What to work on: For this exercise, repeat the whole listing below exactly. Leave the pictures out.
**** Data ****
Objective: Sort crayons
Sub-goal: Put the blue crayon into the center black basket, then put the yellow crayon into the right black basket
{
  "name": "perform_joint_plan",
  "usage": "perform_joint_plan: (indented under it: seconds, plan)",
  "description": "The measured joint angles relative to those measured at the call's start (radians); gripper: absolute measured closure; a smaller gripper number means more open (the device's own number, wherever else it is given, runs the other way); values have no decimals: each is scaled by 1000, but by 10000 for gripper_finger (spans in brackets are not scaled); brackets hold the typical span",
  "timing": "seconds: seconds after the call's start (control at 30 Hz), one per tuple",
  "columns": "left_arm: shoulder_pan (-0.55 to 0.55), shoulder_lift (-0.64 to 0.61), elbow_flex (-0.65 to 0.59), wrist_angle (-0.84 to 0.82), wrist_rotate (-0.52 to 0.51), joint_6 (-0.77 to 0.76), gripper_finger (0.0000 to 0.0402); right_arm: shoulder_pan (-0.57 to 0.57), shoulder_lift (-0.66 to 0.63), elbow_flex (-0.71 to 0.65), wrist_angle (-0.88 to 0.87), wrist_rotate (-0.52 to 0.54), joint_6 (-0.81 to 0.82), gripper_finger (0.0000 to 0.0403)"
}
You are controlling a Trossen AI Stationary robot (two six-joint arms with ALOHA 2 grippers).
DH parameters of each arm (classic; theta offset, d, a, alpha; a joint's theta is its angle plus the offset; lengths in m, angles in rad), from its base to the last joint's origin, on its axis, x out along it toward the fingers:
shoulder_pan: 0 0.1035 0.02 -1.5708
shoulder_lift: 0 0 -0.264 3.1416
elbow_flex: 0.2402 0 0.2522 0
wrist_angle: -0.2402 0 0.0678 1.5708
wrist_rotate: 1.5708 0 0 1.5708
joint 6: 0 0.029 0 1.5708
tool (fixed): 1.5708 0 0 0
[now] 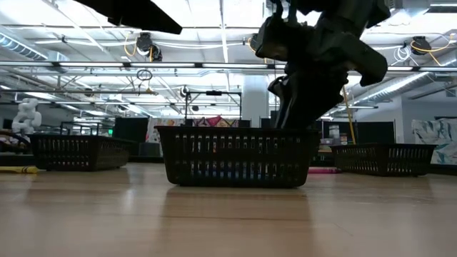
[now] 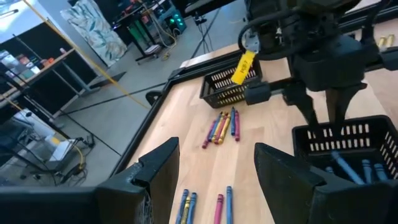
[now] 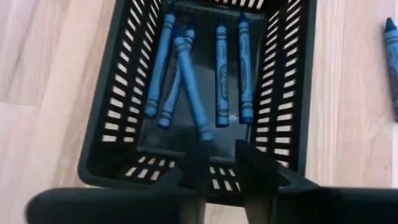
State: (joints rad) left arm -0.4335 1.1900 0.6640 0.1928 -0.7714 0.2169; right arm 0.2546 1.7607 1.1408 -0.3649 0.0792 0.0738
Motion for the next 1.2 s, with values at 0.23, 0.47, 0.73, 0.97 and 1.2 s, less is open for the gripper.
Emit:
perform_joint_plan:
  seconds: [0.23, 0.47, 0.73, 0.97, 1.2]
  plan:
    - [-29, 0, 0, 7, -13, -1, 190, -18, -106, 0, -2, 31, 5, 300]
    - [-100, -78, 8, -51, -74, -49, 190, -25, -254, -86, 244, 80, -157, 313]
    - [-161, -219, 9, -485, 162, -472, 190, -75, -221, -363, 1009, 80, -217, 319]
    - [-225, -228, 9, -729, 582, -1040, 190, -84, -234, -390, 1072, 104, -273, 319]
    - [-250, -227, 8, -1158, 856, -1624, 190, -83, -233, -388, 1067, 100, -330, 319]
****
Response:
Objective: Sort crayons
Sub-goal: Put the blue crayon into the center black basket, then put the yellow crayon into the right black basket
{
  "name": "perform_joint_plan",
  "usage": "perform_joint_plan: (indented under it: seconds, plan)",
  "description": "The measured joint angles relative to those measured at the call's start (radians); gripper: absolute measured closure; a smaller gripper number means more open (the device's own number, wherever else it is given, runs the other way); values have no decimals: each is scaled by 1000, but by 10000 for gripper_finger (spans in brackets are not scaled); brackets hold the typical span",
  "timing": "seconds: seconds after the call's start (control at 30 Hz), one per tuple",
  "columns": "left_arm: shoulder_pan (-0.55 to 0.55), shoulder_lift (-0.64 to 0.61), elbow_flex (-0.65 to 0.59), wrist_angle (-0.84 to 0.82), wrist_rotate (-0.52 to 0.51), joint_6 (-0.77 to 0.76), gripper_finger (0.0000 to 0.0402); right_arm: shoulder_pan (-0.57 to 0.57), shoulder_lift (-0.66 to 0.63), elbow_flex (-0.71 to 0.65), wrist_angle (-0.88 to 0.87), wrist_rotate (-0.52 to 0.54), joint_6 (-0.81 to 0.82), gripper_finger (0.0000 to 0.0403)"
}
You are controlling a Trossen AI Stationary robot (two six-joint arms with ALOHA 2 grippers).
DH parameters of each arm (classic; theta offset, d, a, alpha; a joint's theta is its angle plus the offset; lengths in m, angles in rad), from its base to the last joint's origin, on its axis, x out along it toward the fingers:
shoulder_pan: 0 0.1035 0.02 -1.5708
shoulder_lift: 0 0 -0.264 3.1416
elbow_flex: 0.2402 0 0.2522 0
wrist_angle: -0.2402 0 0.0678 1.5708
wrist_rotate: 1.5708 0 0 1.5708
joint 6: 0 0.029 0 1.5708
tool (fixed): 1.5708 0 0 0
[now] 
[now] 
[now] 
State: (joints rad) left arm -0.4335 1.1900 0.6640 0.1928 -0.7714 0.2169; right arm 0.2546 1.7607 1.1408 -0.3649 0.0792 0.0738
Motion for the next 1.2 s, with values at 0.23, 0.47, 0.73, 0.97 and 1.2 s, less is open for the gripper.
Emit:
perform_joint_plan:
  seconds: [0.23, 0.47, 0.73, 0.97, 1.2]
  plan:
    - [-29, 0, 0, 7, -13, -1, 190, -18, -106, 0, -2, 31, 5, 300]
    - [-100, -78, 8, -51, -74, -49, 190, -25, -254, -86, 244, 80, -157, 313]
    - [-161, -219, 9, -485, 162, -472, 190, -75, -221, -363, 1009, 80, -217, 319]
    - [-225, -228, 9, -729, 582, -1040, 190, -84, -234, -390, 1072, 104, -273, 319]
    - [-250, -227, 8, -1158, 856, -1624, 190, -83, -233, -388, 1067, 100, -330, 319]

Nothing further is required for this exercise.